Prélèvement d’échantillons sur une saisie d’ivoire (crédit photo : ANPN)

La question complexe du maintien de la biodiversité en Afrique et de la protection des espèces sauvages restantes reste un sujet d'actualité dans le domaine de la conservation sur le continent. En tant que professionnel de la faune, quelles sont, selon vous, les solutions les plus pratiques?


La question de la conservation des éléphants au Gabon et, plus largement, de la biodiversité en Afrique, est effectivement complexe. La population d’éléphants du Gabon semble stable selon le dernier recensement national, mais cela ne doit pas faire oublier que certaines zones ont été gravement affectées par le braconnage et du trafic d'ivoire. De plus, l’augmentation des conflits avec les communautés locales, reflète la difficulté de coexister avec cette espèce, toujours classée en danger critique d’extinction.


Il est crucial de maintenir et intensifier les efforts de lutte contre le braconnage et le trafic d'ivoire, mais cela ne suffit pas. Il est tout aussi essentiel de promouvoir une coexistence durable entre les humains et les éléphants. Cela passe par des initiatives locales visant à réduire les conflits, comme la mise en place de mesures de protection des cultures, mais aussi une collaboration entre tous les acteurs pour une meilleure planification à l’échelle du territoire. L’implication des communautés locales dans la gestion de la faune et des ressources naturelles est au cœur des politiques de conservation au Gabon.


La recherche scientifique joue également un rôle central. En comprenant mieux les comportements des éléphants, les dynamiques des populations et l’impact des activités humaines, nous pouvons concevoir des mesures de conservation adaptées. En particulier, il est urgent de comprendre les causes et dynamiques des conflits homme-faune à travers une approche interdisciplinaire mêlant écologie et sciences sociales, afin de proposer des solutions à long terme.
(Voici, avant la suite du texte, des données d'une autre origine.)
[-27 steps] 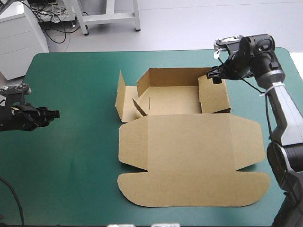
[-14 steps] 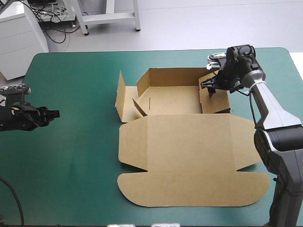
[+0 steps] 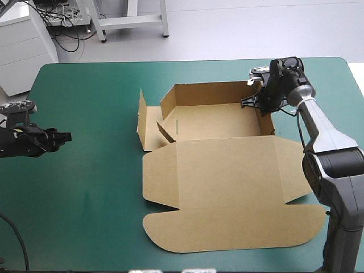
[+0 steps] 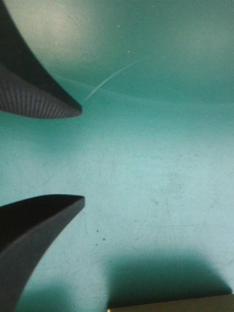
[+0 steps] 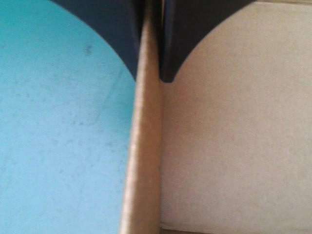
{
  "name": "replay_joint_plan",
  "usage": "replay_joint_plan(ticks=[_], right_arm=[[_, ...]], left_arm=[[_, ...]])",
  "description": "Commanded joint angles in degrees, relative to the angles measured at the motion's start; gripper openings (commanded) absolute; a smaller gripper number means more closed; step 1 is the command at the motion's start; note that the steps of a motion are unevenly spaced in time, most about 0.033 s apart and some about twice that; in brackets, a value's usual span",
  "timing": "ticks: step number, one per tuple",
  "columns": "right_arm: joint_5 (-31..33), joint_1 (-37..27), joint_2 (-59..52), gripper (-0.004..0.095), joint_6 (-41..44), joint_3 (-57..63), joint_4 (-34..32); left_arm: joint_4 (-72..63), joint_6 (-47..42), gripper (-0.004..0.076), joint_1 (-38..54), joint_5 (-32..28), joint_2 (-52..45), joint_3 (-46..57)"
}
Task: Fold the box
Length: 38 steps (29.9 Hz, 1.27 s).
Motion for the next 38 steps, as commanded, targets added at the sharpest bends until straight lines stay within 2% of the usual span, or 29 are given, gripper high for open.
replay_joint_plan(ticks=[1,14,22,26,32,38], right_arm=[[-0.22,-0.13,-3.08,-0.0018,0.65,-1.4,-0.97],[1.22,-0.13,-3.29,-0.0018,0.99,-1.4,-0.01],[-1.57,-1.04,-6.64,-0.0018,-0.47,-1.4,-1.39],[-3.39,-2.72,-8.89,-0.0018,-2.11,-1.4,2.2],[-5.3,-4.66,-12.5,-0.0018,-5.36,-1.53,8.61],[-5.67,-4.82,-15.02,-0.0018,-8.76,-1.53,17.54]], left_arm=[[-1.57,0.0,0.0344,0.01,-2.28,-1.38,-1.24],[-1.57,0.0,0.0344,0.01,-1.84,-1.38,-1.24],[-1.97,0.19,0.0344,0.01,-2.49,-1.38,-1.24],[-4.14,0.19,0.0344,0.01,-4.65,-0.27,-1.24],[-6.26,1.54,0.0344,0.01,-4.8,4.99,-1.24],[-17.56,9.11,0.0344,0.01,-5.81,9.92,-1.24]])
Une approche basée sur les données et les résultats scientifiques est essentielle pour prendre des décisions éclairées, de manière à garantir un avenir durable à nos écosystèmes.


Observation d’un groupe d’éléphants au baï de Langoué, au Gabon (crédit photo : Natacha Giler)

Restez-vous optimiste quant à la possibilité d'une coexistence entre l'homme et la faune en Afrique?


Je reste optimiste, car l’homme et la faune ont coexisté harmonieusement pendant des millénaires en Afrique. Cependant, cet équilibre a été perturbé de manière brutale et rapide au cours des dernières décennies, principalement en raison du braconnage et de la pression humaine croissante sur les habitats. Il est donc de notre responsabilité de trouver un nouveau modèle de coexistence, qui soit bénéfique à la fois pour la faune et pour les communautés humaines.


Cette coexistence n'est pas utopique. Elle est essentielle non seulement pour la survie des espèces, mais aussi pour l’avenir des générations futures. La faune joue un rôle clé au sein des écosystèmes, et particulièrement des espèces comme l'éléphant, qui agit comme un ingénieur des forêts. Cette espèce est indispensable au fonctionnement des forêts du bassin du Congo, qui constituent le deuxième massif forestier tropical au monde. Ces forêts jouent un rôle de premier plan dans la lutte contre les changements climatiques et contribuent au bien-être des populations locales de cette sous-région. Protéger les éléphants de forêt, c’est donc préserver un bien commun qui bénéficie à toute l’humanité.


Enfin, il est important de souligner que la conservation ne s’oppose pas au développement humain. Des approches basées sur des données scientifiques et une planification à long terme peuvent permettre de concilier développement économique et préservation de la faune, à condition de prendre en compte les liens étroits entre la faune, son habitat et les populations humaines.